**** Data below ****

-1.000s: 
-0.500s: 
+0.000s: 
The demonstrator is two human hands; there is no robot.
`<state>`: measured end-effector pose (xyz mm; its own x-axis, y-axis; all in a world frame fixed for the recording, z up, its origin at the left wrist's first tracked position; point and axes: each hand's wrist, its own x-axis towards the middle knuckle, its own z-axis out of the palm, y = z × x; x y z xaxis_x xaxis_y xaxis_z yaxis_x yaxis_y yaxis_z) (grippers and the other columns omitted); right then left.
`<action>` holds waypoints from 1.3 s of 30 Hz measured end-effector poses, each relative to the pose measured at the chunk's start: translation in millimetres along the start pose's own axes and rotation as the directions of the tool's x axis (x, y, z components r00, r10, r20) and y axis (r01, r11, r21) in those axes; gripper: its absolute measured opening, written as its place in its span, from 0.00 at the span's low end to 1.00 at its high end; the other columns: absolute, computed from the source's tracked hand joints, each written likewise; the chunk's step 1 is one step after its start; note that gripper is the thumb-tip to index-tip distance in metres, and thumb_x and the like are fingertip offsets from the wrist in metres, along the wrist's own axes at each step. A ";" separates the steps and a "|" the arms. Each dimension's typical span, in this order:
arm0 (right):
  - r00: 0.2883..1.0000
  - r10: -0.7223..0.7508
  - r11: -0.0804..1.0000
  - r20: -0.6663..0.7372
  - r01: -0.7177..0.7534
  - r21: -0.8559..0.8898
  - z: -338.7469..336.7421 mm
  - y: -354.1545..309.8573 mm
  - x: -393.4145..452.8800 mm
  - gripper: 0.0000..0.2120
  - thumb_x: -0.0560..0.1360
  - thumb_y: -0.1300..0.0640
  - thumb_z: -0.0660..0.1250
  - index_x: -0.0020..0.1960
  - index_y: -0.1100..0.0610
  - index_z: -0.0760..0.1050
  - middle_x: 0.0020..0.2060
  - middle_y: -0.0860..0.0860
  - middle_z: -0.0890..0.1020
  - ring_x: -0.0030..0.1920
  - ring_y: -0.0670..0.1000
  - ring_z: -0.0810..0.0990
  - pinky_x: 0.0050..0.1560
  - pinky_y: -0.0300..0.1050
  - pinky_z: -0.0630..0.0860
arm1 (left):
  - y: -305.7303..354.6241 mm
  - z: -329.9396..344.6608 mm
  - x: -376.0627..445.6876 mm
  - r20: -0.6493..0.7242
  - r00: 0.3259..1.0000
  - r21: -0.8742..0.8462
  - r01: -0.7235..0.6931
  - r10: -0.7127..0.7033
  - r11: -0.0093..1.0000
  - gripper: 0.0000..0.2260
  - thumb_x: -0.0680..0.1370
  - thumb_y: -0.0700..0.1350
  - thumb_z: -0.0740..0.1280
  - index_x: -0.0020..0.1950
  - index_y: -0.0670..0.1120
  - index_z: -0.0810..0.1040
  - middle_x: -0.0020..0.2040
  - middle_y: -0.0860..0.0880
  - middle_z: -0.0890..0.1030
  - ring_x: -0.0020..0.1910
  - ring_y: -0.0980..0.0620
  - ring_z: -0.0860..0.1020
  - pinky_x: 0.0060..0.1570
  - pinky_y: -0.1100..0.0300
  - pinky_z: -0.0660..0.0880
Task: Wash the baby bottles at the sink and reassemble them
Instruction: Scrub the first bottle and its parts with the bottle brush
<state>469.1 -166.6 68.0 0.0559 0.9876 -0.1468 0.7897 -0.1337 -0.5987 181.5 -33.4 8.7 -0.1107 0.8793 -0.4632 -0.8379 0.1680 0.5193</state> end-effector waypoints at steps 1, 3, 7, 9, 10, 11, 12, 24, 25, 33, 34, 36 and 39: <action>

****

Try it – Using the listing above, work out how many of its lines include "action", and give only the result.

Result below – 2